The problem. Records follow. Pull out every line that contains "rendered".

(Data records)
──────

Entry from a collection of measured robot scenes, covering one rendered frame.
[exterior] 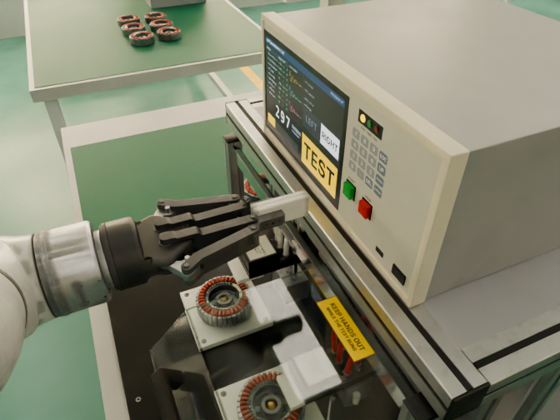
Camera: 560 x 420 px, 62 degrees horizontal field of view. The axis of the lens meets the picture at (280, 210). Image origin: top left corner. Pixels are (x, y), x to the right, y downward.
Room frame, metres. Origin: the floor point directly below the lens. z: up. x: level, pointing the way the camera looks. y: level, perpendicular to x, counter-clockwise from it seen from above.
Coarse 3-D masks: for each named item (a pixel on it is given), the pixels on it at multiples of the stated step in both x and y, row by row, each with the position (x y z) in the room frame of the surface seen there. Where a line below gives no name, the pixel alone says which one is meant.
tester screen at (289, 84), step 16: (272, 48) 0.70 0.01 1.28; (272, 64) 0.70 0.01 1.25; (288, 64) 0.64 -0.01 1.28; (272, 80) 0.70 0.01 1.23; (288, 80) 0.64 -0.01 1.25; (304, 80) 0.60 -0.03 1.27; (320, 80) 0.56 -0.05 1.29; (272, 96) 0.70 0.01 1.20; (288, 96) 0.64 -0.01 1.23; (304, 96) 0.60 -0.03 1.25; (320, 96) 0.56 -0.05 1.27; (336, 96) 0.52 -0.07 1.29; (272, 112) 0.70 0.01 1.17; (288, 112) 0.64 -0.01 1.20; (320, 112) 0.55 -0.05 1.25; (336, 112) 0.52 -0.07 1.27; (272, 128) 0.70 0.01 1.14; (304, 128) 0.59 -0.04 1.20; (336, 128) 0.51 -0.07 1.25; (288, 144) 0.64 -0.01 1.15; (320, 144) 0.55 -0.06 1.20; (336, 160) 0.51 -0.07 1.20; (336, 192) 0.50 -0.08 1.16
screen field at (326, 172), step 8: (304, 136) 0.59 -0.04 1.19; (304, 144) 0.59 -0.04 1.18; (312, 144) 0.57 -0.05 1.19; (304, 152) 0.59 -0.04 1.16; (312, 152) 0.57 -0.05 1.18; (320, 152) 0.55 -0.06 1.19; (304, 160) 0.59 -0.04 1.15; (312, 160) 0.56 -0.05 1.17; (320, 160) 0.54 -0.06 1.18; (328, 160) 0.52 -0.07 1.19; (312, 168) 0.56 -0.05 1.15; (320, 168) 0.54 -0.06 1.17; (328, 168) 0.52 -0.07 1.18; (336, 168) 0.51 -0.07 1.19; (320, 176) 0.54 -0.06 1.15; (328, 176) 0.52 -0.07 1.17; (336, 176) 0.50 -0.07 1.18; (328, 184) 0.52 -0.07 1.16
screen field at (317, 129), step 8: (304, 112) 0.59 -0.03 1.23; (304, 120) 0.59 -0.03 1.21; (312, 120) 0.57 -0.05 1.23; (312, 128) 0.57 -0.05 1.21; (320, 128) 0.55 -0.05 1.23; (320, 136) 0.55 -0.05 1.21; (328, 136) 0.53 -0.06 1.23; (328, 144) 0.53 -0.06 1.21; (336, 144) 0.51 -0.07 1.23; (336, 152) 0.51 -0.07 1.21
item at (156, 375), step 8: (160, 368) 0.29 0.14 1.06; (168, 368) 0.30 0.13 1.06; (152, 376) 0.29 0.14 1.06; (160, 376) 0.28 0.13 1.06; (168, 376) 0.29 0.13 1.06; (176, 376) 0.29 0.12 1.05; (160, 384) 0.27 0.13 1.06; (168, 384) 0.28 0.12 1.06; (176, 384) 0.29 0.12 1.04; (160, 392) 0.27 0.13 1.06; (168, 392) 0.26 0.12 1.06; (160, 400) 0.26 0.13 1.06; (168, 400) 0.26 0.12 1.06; (160, 408) 0.25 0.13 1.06; (168, 408) 0.25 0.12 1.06; (176, 408) 0.25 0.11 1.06; (168, 416) 0.24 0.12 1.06; (176, 416) 0.24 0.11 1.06
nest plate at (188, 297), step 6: (246, 282) 0.67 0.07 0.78; (192, 288) 0.66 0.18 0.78; (198, 288) 0.66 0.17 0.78; (180, 294) 0.64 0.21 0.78; (186, 294) 0.64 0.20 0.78; (192, 294) 0.64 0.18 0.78; (186, 300) 0.62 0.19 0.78; (192, 300) 0.62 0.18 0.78; (186, 306) 0.61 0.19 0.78; (192, 306) 0.61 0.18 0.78
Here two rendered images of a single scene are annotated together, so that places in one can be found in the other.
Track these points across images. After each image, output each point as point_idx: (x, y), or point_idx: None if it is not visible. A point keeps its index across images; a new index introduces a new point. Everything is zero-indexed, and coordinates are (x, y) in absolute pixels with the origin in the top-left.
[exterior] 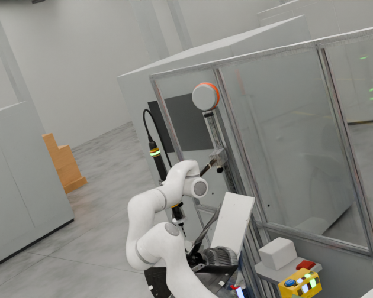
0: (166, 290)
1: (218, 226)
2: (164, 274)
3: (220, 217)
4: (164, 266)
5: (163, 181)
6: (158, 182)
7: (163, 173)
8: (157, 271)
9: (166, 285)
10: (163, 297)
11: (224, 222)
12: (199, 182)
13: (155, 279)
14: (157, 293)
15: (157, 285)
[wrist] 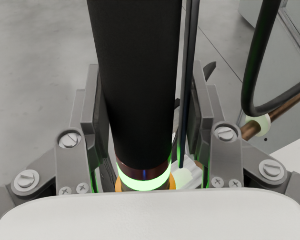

──────

Task solution.
Entry from a collection of measured robot scenes, covering one rendered frame.
Here two rendered images of a single scene are annotated together, so that places in one can be found in the other.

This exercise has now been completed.